Barnier will bis Oktober 2018 die Details für Brexit ausverhandelt haben. Der Franzose hat diesen Zeitplan als sehr ambitioniert bezeichnet, weil eine Unmenge von Bestimmungen der jahrzehntelangen EU-Mitgliedschaft Grossbritanniens rückgängig gemacht werden müssen. Andere Experten halten den Zeitplan schlicht für unmöglich. Deshalb könnte es zahlreiche, mehrjährige Übergangsfristen geben.

Bis März 2019 wäre dann Zeit, damit die qualifizierte Mehrheit der bisher 28 Mitgliedsländer und die einfache Mehrheit des EU-Parlaments die Vereinbarung ratifizieren.

Am 29. März 2019 endet die EU-Mitgliedschaft des Königreichs, 46 Jahre und drei Monate nach dem Eintritt in die Union. Spätestens dann müssen auch die Mitarbeiter der EU-Arzneimittelbehörde EMA und der Bankenaufsicht EBA ihre Koffer gepackt haben, die bisher ihren Sitz in London haben.

Sollte es bis dahin keine Einigung in den Austrittsverhandlungen geben, fiele Grossbritannien auf den Status eines Drittlandes zurück, würde also in Handelsfragen von der EU als einfaches WTO-Mitglied eingestuft. Die Folgen wären in einem solchen Szenario Einfuhrzölle und andere Handelsbarrieren für das Vereinigte Königreich.
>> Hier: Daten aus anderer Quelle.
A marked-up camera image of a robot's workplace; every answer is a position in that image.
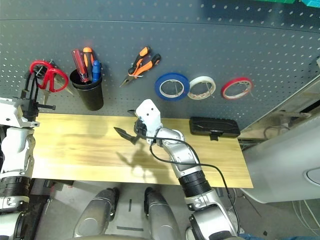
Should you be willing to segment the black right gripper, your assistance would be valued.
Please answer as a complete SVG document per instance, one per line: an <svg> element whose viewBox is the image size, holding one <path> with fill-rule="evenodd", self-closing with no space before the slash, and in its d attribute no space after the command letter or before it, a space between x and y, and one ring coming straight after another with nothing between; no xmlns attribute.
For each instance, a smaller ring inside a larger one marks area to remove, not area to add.
<svg viewBox="0 0 320 240"><path fill-rule="evenodd" d="M127 110L127 113L130 114L133 117L138 118L136 111L134 109ZM133 145L135 145L139 139L146 140L147 139L147 126L144 124L144 122L141 120L141 118L138 118L133 127L133 131L135 133L135 136L130 135L125 130L114 127L114 130L125 140L129 141Z"/></svg>

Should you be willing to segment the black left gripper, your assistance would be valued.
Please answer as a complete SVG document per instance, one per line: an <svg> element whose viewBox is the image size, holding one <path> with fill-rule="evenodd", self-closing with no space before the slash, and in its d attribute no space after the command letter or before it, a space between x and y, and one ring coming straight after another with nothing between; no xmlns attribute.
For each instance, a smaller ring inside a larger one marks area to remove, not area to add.
<svg viewBox="0 0 320 240"><path fill-rule="evenodd" d="M31 99L32 93L29 91L31 76L31 74L27 74L25 76L25 85L23 88L24 99L20 101L20 106L24 118L36 118L39 115L39 109L56 109L55 105L40 104L39 102L37 102L39 86L38 78L36 76L33 77L33 99Z"/></svg>

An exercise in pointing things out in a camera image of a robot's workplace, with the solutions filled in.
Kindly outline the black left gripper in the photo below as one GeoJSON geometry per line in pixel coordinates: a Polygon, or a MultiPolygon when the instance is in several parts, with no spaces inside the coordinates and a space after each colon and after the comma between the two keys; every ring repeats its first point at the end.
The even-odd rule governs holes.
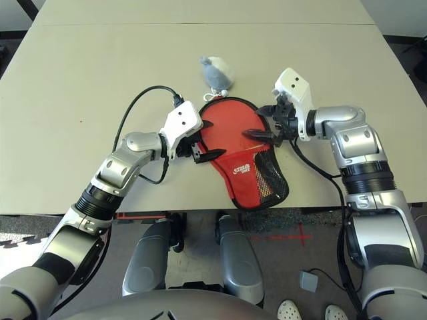
{"type": "MultiPolygon", "coordinates": [[[[202,121],[202,129],[206,129],[208,127],[212,127],[214,124],[210,121],[202,121]]],[[[224,154],[223,149],[214,149],[209,150],[205,153],[202,153],[199,148],[199,143],[201,142],[200,133],[194,133],[189,137],[184,137],[179,142],[176,148],[177,157],[193,157],[195,163],[205,163],[209,161],[213,161],[224,154]]]]}

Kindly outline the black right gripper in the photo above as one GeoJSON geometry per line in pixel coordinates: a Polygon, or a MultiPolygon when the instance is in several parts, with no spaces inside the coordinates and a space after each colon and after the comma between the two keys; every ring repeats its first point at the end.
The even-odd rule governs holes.
{"type": "Polygon", "coordinates": [[[248,129],[242,132],[244,137],[254,141],[274,142],[276,147],[280,147],[284,140],[297,137],[296,109],[286,96],[277,96],[275,105],[260,107],[256,113],[262,117],[271,117],[275,122],[278,134],[275,135],[271,131],[248,129]]]}
Am Finanzplatz London dürfte Chaos ausbrechen, da die dortigen Banken auf einen Schlag den Zugang zum EU-Binnenmarkt verlieren würden, ohne dass es eine Regelung für die Zukunft gäbe. Europäische Firmen wären bei Exporten auf die britischen Inseln ebenfalls betroffen.

Unklar ist, wann die umfassenderen Verhandlungen über die künftigen Beziehungen zwischen Grossbritannien und der EU abgeschlossen sein werden. May strebt ein Freihandelsabkommen mit der EU innerhalb weniger Jahre an, über das schon parallel zum Brexit verhandelt werden soll.

Dagegen verwies die EU-Kommission bereits auf die Erfahrung aus anderen Abkommen wie etwa mit Kanada (Ceta), über das sechs Jahre lang verhandelt wurde. Und im Ceta-Vertrag sind keine Vereinbarungen über den komplexen Bereich der Finanzdienstleistungen enthalten, die für Grossbritannien von enormer Bedeutung sind.

Unklar sind auch die Entwicklungen in der britischen Innenpolitik. May gilt nach ihrer nur knapp gewonnenen Parlamentswahl im Juni als angeschlagen. Ob ihre Regierung bis zu den nächsten turnusgemässen Wahlen 2022 durchhält, ist offen. Sollten die Briten vor März 2019 erneut ein neues Parlament bestimmen müssen, geriete wohl auch der ohnehin enge Fahrplan für den Brexit ins Wanken. Im Raum stünde dann womöglich ein zweites Referendum über den EU-Austritt.